アヌティン首相は3月25日、4月のソンクラン(タイ正月)連休に向けて「国民が帰省のための燃料を確保できるようにする」と明言した。燃料備蓄業者への取り締まりを強化する姿勢を改めて示した。
首相は「国が困難な状況にある中で、不正を行う者がいるとは思いもしなかった」と述べ、燃料の不正備蓄や転売に対する怒りをにじませた。クリーンオイルの備蓄倉庫の価格が製油所の出荷価格を上回らないよう監視を指示し、違反者は厳しく処罰すると警告した。
ソンクラン連休(4月13〜15日)はタイ最大の帰省シーズンだ。バンコクから地方への長距離移動が集中し、燃料需要が年間のピークを迎える。政府はすでに高速道路とモーターウェイの無料開放を発表しており、交通コストの軽減策を進めている。

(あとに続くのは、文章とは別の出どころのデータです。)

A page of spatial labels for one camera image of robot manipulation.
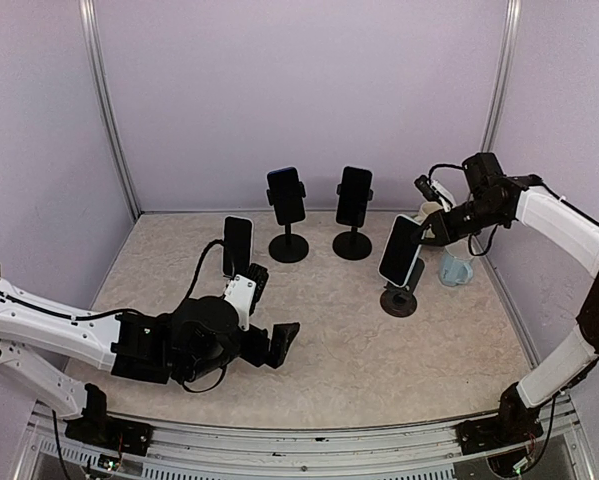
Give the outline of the teal phone black screen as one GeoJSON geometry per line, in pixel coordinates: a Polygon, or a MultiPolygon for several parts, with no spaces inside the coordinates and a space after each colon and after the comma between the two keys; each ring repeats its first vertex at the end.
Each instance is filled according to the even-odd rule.
{"type": "Polygon", "coordinates": [[[341,225],[361,228],[365,221],[367,204],[372,198],[372,172],[345,166],[340,184],[337,186],[338,204],[336,222],[341,225]]]}

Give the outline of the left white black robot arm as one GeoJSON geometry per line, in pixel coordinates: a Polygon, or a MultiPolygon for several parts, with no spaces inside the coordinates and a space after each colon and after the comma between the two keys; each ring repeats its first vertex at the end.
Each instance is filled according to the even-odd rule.
{"type": "Polygon", "coordinates": [[[220,296],[187,298],[171,313],[150,316],[125,308],[96,313],[15,287],[0,271],[0,374],[18,382],[57,417],[77,421],[100,445],[119,434],[103,391],[62,373],[40,350],[137,382],[191,384],[241,358],[280,367],[300,331],[297,322],[271,331],[250,322],[268,279],[265,268],[238,275],[220,296]]]}

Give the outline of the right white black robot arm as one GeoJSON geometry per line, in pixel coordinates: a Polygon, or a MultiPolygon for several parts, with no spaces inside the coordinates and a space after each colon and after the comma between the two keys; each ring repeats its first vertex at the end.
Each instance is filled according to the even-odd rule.
{"type": "Polygon", "coordinates": [[[536,421],[541,407],[599,360],[599,222],[554,192],[540,176],[504,173],[491,152],[474,154],[456,168],[469,190],[462,203],[451,202],[431,172],[415,180],[424,198],[441,208],[426,217],[413,241],[448,246],[487,228],[518,224],[550,242],[590,278],[571,332],[500,398],[490,433],[497,442],[510,444],[536,421]]]}

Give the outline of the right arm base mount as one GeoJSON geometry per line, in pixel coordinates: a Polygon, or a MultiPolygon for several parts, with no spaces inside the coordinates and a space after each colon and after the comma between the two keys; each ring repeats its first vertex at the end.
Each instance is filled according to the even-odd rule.
{"type": "Polygon", "coordinates": [[[524,443],[532,437],[541,437],[544,433],[542,425],[536,421],[520,428],[505,430],[497,416],[463,421],[455,427],[455,431],[463,455],[524,443]]]}

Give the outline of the blue phone black screen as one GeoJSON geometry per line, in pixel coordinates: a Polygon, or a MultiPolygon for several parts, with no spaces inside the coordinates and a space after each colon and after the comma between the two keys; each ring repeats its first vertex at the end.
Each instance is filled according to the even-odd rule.
{"type": "Polygon", "coordinates": [[[280,226],[301,222],[305,219],[305,187],[295,167],[271,171],[266,176],[267,198],[273,207],[280,226]]]}

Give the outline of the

一方で、現場の状況は依然として厳しい。国会議員からは「国境付近のスタンドで7〜8時間並んでもディーゼルが入手できない一方、燃料タンクローリーはラオスに向かっている」という指摘が出ている。首相の「燃料確保」宣言と地方の現実との間には大きな乖離がある。
首相は「経済チームを信頼している。この危機を乗り越えられると確信している」と自信を示したが、ソンクランまで残り3週間を切った今、具体的な供給改善策がどこまで実行されるかが問われている。